Each line containing the string "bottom" should be copied out of the entries.

------ EXERCISE MATERIALS ------

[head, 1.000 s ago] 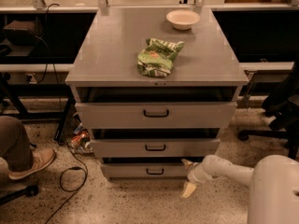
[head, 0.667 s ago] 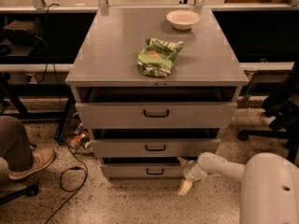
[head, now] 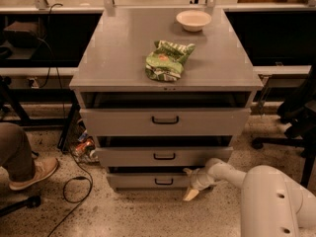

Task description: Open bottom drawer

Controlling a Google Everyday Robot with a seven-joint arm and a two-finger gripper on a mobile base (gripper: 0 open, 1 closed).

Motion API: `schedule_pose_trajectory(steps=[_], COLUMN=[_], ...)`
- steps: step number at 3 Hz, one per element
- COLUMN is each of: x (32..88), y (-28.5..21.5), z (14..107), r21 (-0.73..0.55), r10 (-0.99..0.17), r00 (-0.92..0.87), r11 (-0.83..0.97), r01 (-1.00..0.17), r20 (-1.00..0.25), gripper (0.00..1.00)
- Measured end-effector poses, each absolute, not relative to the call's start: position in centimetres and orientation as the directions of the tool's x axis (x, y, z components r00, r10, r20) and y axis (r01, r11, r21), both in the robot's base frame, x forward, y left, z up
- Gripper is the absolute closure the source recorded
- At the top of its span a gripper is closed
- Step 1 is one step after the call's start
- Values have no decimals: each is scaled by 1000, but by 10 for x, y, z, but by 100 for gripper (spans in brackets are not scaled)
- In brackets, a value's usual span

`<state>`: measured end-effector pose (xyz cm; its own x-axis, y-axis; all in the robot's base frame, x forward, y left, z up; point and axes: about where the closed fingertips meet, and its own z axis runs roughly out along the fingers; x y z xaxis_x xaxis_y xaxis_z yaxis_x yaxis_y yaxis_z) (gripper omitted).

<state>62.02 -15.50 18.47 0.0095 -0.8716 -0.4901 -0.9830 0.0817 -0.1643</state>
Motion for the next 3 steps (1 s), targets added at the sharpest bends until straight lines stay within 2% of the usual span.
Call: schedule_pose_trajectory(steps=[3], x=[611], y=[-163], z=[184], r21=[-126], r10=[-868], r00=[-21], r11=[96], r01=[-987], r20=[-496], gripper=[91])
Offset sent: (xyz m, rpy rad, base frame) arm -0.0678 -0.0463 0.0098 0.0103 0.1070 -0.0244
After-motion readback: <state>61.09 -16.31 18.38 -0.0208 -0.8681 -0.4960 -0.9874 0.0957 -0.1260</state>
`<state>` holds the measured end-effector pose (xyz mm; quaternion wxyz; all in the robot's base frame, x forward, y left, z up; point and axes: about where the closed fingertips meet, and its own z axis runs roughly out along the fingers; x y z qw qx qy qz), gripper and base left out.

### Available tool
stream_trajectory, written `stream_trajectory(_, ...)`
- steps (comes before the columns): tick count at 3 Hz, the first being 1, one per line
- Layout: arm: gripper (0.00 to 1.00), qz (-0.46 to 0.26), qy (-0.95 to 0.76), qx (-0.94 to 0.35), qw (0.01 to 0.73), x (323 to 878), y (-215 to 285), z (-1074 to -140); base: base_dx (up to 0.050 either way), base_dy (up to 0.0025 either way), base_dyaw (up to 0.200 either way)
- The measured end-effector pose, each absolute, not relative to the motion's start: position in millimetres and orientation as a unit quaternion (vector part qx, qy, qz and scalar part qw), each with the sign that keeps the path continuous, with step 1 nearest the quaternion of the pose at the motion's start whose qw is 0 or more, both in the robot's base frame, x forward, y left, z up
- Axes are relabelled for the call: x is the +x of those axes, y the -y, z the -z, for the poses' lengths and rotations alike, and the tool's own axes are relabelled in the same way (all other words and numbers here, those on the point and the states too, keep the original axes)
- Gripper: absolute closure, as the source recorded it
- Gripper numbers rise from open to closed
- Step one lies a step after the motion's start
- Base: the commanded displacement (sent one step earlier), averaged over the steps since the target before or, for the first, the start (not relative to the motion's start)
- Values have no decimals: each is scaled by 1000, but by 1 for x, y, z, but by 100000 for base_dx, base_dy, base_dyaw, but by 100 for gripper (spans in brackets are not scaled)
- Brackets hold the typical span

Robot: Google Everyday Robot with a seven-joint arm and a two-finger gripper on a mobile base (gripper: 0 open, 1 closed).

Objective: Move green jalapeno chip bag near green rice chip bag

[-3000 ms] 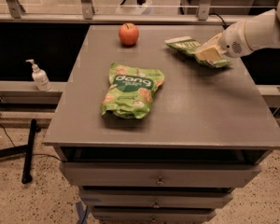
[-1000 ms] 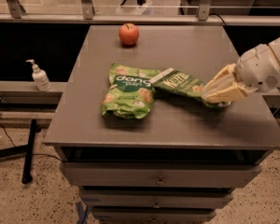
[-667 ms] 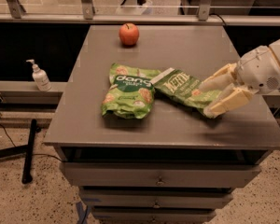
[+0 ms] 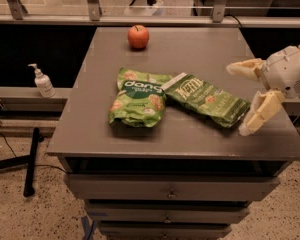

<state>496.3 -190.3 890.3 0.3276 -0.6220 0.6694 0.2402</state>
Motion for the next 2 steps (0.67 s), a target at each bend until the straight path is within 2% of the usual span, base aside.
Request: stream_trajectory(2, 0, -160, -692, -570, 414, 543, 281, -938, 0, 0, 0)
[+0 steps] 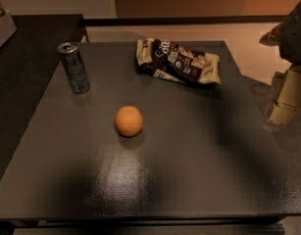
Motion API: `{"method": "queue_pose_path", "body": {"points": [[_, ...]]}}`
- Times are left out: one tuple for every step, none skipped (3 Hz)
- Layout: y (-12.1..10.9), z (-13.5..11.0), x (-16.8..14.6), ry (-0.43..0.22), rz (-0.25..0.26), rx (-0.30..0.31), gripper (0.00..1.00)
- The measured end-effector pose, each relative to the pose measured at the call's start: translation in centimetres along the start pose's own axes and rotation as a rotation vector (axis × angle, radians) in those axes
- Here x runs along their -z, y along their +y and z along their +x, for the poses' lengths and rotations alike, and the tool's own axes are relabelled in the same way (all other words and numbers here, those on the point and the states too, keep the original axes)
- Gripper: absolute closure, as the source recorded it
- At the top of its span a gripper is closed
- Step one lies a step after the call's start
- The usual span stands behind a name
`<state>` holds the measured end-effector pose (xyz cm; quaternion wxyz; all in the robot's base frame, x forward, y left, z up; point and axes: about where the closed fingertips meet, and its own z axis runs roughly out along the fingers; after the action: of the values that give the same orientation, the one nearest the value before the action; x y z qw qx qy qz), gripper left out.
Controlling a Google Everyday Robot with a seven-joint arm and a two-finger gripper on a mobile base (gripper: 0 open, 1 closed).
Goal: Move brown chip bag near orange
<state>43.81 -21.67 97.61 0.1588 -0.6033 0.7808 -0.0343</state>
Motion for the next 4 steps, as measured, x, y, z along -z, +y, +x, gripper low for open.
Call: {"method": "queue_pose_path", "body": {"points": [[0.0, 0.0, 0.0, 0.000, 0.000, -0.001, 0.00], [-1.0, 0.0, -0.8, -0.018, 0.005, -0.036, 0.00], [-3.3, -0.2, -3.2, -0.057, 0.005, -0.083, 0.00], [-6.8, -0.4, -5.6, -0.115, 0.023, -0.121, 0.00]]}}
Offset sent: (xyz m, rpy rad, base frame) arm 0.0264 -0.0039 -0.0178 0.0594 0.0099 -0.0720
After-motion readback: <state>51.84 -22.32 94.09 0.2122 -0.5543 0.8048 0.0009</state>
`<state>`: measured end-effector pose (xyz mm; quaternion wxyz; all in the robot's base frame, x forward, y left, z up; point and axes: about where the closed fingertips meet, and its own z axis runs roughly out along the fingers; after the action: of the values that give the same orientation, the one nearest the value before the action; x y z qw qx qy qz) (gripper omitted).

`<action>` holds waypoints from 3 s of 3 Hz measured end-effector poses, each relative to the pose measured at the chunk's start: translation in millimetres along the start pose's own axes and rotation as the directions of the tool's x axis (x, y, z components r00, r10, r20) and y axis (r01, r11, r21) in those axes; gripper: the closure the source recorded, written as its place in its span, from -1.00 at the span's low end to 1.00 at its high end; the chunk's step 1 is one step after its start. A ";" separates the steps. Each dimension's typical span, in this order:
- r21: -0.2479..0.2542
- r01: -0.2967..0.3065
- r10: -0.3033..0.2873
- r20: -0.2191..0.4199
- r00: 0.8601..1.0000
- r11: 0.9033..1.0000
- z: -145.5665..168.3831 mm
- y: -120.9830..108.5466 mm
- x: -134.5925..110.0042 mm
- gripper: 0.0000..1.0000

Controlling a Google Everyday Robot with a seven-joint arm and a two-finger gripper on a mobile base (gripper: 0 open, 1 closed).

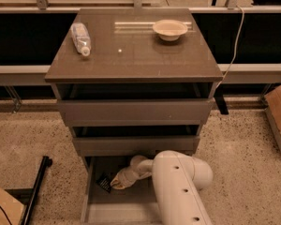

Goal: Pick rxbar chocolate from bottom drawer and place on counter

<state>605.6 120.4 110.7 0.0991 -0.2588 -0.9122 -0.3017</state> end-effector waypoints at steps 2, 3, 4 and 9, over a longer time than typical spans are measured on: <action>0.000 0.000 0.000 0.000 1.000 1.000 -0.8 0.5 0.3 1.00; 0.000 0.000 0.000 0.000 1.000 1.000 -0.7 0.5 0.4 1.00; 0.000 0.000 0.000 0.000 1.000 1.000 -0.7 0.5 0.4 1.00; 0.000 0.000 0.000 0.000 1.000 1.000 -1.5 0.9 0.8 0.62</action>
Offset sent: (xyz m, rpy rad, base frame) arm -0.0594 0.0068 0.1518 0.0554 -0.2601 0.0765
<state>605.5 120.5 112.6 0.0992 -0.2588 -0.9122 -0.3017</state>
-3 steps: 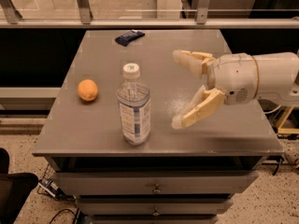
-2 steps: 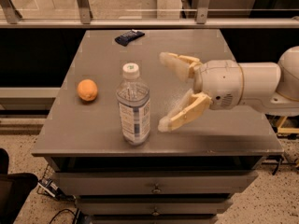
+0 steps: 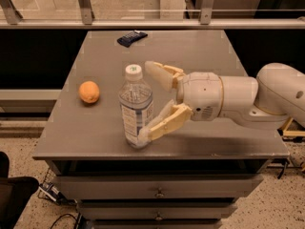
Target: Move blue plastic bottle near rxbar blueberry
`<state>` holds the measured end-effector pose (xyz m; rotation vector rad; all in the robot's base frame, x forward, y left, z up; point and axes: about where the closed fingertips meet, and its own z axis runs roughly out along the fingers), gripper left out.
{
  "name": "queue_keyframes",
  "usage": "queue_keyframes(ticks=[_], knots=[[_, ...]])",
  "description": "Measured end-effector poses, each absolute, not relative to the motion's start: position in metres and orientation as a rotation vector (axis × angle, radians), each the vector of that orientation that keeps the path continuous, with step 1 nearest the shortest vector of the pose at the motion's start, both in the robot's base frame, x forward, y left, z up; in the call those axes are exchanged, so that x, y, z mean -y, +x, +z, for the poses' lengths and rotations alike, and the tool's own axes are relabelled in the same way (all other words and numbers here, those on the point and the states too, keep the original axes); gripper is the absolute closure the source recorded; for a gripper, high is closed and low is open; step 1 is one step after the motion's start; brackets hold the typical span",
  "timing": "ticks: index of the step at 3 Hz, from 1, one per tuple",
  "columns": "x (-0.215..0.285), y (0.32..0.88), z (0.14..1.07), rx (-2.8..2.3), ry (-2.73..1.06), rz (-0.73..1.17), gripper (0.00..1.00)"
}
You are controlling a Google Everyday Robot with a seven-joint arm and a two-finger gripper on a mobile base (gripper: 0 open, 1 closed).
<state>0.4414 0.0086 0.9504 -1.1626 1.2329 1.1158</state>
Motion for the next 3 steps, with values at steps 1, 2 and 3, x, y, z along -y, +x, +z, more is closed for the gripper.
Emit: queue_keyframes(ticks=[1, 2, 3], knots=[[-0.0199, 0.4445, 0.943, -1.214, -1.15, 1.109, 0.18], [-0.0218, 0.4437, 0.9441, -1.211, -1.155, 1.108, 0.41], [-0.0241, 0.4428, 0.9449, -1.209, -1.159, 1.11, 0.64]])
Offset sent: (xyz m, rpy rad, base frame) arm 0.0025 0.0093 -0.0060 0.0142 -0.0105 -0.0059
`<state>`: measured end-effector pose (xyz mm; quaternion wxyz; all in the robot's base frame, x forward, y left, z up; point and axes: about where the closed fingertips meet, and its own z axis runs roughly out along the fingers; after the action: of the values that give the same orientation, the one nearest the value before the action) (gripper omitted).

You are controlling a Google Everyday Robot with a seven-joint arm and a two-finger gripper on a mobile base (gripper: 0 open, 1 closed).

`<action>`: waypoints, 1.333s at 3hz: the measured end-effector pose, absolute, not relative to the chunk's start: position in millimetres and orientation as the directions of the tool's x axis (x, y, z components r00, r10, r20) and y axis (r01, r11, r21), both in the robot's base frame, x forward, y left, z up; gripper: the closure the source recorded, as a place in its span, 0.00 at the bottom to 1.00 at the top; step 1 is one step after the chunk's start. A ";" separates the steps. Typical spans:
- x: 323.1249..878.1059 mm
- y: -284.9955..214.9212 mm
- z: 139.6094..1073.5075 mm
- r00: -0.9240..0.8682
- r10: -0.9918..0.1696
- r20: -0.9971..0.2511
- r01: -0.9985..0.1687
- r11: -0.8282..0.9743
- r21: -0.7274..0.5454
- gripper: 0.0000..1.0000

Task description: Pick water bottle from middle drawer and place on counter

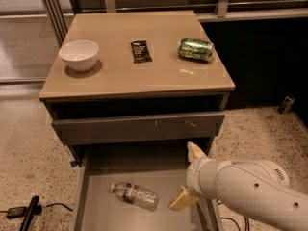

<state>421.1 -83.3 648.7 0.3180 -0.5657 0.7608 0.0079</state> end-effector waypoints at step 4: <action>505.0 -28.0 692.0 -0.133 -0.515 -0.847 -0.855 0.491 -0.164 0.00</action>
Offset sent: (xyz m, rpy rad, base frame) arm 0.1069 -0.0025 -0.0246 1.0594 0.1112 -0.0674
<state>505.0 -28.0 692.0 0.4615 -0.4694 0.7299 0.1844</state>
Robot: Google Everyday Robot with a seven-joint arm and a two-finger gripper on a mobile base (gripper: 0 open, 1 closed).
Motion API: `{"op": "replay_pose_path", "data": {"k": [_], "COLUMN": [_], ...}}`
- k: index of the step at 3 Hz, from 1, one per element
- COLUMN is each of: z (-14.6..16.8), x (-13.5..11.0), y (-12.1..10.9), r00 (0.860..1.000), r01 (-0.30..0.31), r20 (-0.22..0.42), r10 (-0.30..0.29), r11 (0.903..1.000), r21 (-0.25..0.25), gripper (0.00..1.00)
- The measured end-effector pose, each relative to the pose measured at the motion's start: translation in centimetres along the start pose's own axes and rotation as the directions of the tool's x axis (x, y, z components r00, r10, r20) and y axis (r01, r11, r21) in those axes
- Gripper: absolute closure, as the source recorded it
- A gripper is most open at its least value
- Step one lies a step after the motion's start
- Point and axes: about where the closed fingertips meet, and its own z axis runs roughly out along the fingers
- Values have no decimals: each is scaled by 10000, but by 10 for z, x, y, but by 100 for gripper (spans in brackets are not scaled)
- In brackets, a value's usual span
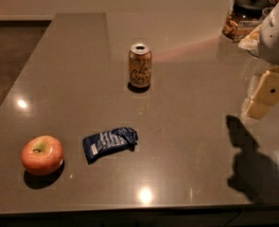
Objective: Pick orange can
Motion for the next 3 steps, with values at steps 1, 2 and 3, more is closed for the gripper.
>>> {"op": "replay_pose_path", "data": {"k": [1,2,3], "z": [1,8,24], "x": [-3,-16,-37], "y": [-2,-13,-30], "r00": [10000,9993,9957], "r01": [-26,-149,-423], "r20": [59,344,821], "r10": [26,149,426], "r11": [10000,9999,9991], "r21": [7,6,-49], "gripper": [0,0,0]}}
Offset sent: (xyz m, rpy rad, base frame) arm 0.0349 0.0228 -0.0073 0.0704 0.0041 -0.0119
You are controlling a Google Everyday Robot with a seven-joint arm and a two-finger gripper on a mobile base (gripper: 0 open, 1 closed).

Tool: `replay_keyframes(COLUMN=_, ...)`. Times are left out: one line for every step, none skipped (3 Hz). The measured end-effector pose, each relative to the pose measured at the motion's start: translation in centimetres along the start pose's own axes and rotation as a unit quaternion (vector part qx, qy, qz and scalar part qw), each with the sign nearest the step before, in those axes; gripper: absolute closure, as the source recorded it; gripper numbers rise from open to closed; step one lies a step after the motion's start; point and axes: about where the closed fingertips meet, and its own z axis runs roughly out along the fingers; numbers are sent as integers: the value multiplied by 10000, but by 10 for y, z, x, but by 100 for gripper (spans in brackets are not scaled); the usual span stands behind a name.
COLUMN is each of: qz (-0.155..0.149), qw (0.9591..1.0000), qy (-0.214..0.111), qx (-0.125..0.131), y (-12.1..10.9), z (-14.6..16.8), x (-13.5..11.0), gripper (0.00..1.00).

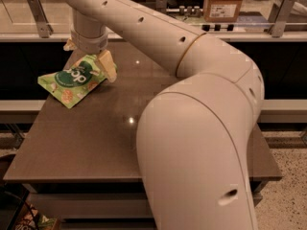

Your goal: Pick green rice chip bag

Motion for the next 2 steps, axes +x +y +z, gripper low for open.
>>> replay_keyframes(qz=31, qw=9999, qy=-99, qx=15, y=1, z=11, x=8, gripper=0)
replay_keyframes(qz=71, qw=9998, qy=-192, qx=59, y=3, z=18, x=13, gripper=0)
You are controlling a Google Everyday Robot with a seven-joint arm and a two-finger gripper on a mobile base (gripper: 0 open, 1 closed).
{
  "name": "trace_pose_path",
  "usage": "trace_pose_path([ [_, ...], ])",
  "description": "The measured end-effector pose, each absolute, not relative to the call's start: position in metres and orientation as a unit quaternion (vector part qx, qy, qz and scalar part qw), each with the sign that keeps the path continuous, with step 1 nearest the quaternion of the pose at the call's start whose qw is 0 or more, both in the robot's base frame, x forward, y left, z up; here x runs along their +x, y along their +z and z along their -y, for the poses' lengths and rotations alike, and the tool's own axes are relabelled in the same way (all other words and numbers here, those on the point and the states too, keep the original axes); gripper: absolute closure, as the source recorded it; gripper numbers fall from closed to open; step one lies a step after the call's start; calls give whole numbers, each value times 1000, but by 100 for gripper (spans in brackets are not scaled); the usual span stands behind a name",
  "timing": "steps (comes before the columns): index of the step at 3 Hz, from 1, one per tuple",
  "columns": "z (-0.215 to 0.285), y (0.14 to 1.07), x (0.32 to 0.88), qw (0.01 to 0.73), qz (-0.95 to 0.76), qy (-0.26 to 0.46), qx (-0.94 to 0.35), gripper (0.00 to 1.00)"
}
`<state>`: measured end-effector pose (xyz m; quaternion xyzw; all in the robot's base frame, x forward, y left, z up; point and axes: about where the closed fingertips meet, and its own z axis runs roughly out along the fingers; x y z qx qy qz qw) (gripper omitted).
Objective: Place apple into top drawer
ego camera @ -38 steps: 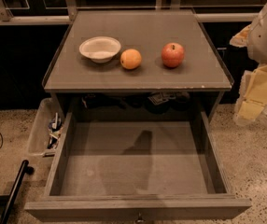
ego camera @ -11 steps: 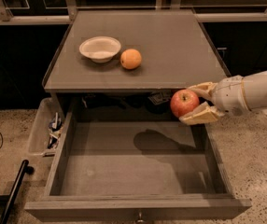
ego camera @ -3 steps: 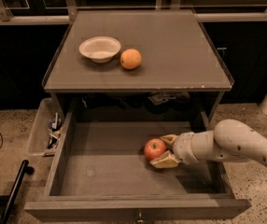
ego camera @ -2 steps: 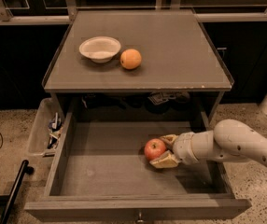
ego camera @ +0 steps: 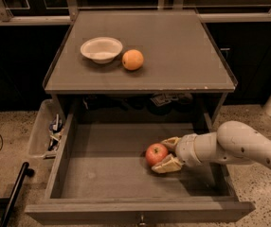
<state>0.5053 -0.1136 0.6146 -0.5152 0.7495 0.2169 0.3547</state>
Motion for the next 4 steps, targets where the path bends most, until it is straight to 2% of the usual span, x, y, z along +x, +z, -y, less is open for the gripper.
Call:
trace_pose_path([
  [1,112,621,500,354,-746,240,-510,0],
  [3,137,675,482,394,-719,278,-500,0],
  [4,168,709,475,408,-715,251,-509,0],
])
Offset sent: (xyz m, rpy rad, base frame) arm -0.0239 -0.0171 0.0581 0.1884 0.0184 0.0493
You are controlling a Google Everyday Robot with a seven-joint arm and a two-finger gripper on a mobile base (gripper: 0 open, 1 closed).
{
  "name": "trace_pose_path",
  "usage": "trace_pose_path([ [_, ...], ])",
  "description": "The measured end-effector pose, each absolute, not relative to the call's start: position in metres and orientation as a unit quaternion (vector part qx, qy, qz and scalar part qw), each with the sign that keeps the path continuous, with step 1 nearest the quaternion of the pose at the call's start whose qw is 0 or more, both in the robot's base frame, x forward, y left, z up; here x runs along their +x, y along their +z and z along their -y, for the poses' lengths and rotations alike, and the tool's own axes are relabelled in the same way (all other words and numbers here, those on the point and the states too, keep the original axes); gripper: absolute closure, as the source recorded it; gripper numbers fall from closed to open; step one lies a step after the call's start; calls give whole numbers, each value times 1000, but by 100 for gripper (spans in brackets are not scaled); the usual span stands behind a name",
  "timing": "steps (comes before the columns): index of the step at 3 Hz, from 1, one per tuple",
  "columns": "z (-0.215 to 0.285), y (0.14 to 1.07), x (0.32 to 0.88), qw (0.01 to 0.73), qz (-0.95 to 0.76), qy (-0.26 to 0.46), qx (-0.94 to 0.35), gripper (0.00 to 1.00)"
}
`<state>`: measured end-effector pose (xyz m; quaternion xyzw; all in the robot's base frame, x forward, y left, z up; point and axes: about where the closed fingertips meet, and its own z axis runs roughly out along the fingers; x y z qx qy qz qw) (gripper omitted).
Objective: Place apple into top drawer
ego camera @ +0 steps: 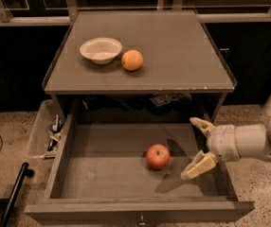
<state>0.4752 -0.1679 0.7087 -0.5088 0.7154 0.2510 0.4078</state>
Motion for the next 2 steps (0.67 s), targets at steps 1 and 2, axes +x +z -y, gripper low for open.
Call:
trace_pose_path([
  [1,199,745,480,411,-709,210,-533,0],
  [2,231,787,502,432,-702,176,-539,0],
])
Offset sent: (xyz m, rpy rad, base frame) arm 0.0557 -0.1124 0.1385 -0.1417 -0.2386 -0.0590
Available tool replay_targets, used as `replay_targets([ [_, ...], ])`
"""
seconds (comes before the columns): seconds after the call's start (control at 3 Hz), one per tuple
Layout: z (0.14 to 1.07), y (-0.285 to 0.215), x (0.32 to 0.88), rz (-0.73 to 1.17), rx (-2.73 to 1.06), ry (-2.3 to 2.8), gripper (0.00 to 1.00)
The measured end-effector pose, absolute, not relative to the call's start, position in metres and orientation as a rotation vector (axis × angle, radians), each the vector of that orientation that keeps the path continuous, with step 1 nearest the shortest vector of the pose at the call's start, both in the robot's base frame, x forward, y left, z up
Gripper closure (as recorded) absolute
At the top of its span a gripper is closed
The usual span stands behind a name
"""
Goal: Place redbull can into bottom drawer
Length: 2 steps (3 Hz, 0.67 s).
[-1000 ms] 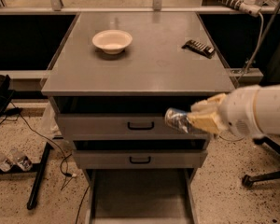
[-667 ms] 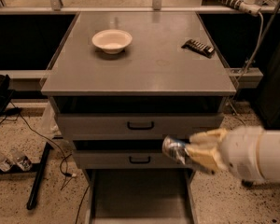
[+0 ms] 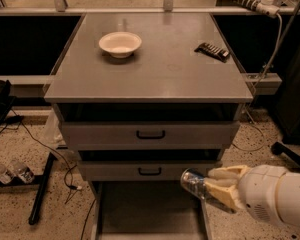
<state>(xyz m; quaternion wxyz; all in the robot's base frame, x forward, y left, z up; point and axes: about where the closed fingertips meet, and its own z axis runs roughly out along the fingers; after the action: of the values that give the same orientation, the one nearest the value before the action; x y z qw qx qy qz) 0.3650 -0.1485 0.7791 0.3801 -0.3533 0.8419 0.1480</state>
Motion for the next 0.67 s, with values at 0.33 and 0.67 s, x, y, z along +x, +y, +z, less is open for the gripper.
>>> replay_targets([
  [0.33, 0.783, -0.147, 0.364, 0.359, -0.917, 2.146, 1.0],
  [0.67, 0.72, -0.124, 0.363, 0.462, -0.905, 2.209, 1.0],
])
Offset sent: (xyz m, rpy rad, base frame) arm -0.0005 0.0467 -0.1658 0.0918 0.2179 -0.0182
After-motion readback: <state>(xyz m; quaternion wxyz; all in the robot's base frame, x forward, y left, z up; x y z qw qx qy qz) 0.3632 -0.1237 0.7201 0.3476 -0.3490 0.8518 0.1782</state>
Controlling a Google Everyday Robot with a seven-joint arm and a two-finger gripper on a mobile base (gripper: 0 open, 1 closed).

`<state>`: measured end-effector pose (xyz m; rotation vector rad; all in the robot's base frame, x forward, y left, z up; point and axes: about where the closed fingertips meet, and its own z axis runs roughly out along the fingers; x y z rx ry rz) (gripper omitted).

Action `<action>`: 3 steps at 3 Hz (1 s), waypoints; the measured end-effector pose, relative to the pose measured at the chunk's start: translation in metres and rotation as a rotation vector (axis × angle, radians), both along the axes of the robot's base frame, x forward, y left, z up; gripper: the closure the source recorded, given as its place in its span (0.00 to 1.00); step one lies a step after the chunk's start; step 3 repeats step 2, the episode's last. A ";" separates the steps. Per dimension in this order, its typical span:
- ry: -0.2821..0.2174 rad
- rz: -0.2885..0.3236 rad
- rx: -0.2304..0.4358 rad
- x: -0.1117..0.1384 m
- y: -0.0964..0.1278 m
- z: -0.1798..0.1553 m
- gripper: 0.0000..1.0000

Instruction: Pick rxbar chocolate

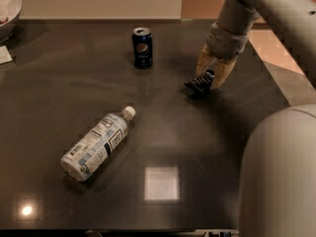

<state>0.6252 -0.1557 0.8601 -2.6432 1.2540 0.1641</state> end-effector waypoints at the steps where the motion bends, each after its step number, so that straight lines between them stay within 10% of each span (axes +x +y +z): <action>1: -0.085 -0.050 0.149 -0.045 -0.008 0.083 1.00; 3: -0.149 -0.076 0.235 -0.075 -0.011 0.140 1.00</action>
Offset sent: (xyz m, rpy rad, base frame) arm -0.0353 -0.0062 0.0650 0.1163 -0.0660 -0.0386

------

▶ [RESULT OF THIS TASK]:
Task description: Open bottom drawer
Goal: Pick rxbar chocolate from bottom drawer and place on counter
`<action>`: waypoints, 1.333s at 3hz: the measured end-effector pose, absolute, not relative to the chunk's start: position in millimetres and orientation as the directions of the tool's x axis (x, y, z components r00, r10, r20) and y axis (r01, r11, r21), both in the robot's base frame, x forward, y left, z up; gripper: the closure the source recorded, as a place in its span, 0.00 at the bottom to 1.00 at the top; step 1 is one step after the chunk's start. A ";" separates the steps. Typical spans:
Goal: Place redbull can into bottom drawer

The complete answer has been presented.